Seeing the light: illumination as a contextual cue to color choice behavior in bumblebees
- PMID: 15731346
- PMCID: PMC553337
- DOI: 10.1073/pnas.0500681102
Seeing the light: illumination as a contextual cue to color choice behavior in bumblebees
Abstract
The principal challenge faced by any color vision system is to contend with the inherent ambiguity of stimulus information, which represents the interaction between multiple attributes of the world (e.g., object reflectance and illumination). How natural systems deal with this problem is not known, although traditional hypotheses are predicated on the idea that vision represents object reflectance accurately by discounting early in processing the conflating effects of illumination.

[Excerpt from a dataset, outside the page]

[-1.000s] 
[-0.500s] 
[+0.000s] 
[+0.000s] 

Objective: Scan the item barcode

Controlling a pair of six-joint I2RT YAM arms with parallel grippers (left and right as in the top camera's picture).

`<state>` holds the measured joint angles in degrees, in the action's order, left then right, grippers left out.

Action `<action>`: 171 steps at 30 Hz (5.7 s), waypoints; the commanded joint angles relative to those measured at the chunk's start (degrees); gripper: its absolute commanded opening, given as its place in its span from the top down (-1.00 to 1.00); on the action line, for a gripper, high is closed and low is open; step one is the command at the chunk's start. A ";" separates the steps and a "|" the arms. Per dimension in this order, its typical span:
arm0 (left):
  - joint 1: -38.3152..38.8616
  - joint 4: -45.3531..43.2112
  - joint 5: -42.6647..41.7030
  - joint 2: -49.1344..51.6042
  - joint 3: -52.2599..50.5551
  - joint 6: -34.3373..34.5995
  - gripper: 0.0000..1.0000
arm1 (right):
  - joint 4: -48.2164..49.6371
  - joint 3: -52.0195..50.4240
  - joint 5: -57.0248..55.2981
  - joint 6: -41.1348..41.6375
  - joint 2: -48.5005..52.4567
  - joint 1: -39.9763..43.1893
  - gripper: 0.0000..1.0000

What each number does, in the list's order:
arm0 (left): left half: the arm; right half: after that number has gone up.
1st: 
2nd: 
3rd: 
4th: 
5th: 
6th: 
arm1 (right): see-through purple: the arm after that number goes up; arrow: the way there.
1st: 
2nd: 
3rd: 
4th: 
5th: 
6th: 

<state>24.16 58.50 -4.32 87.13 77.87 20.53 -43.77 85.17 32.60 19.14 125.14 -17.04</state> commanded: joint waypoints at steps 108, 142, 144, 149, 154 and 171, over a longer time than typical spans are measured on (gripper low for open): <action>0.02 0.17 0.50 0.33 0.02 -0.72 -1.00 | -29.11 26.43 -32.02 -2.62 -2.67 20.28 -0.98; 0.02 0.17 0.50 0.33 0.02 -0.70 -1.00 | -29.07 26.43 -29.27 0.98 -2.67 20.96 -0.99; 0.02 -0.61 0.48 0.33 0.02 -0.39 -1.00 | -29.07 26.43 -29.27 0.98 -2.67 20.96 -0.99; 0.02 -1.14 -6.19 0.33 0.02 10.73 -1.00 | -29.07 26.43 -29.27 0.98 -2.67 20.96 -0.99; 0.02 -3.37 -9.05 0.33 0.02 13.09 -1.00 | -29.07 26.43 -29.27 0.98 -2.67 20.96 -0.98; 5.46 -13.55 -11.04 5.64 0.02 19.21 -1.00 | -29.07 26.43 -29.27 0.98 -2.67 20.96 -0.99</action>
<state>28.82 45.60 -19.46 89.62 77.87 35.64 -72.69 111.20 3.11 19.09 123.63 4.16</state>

Here, we test the merits of this general supposition by confronting bumblebees (Bombus terrestris) with a color discrimination task that can be solved only if information about the illuminant is not discounted but maintained in processing and thus available to higher-order learned behavior. We show that bees correctly use the intensity and chromaticity of illumination as a contextual cue to guide them to different target colors. In fact, we trained bees to choose opposite, rather than most similar, target colors after an illumination change. This performance cannot be explained with a simple color-constancy mechanism that discounts illumination. Further tests show that bees do not use a simple assessment of the overhead illumination, but that they assess the spectral relationships between a floral target and its background. These results demonstrate that bees can be color-constant without discounting the illuminant; that, in fact, they can use information about the illuminant itself as a salient source of information.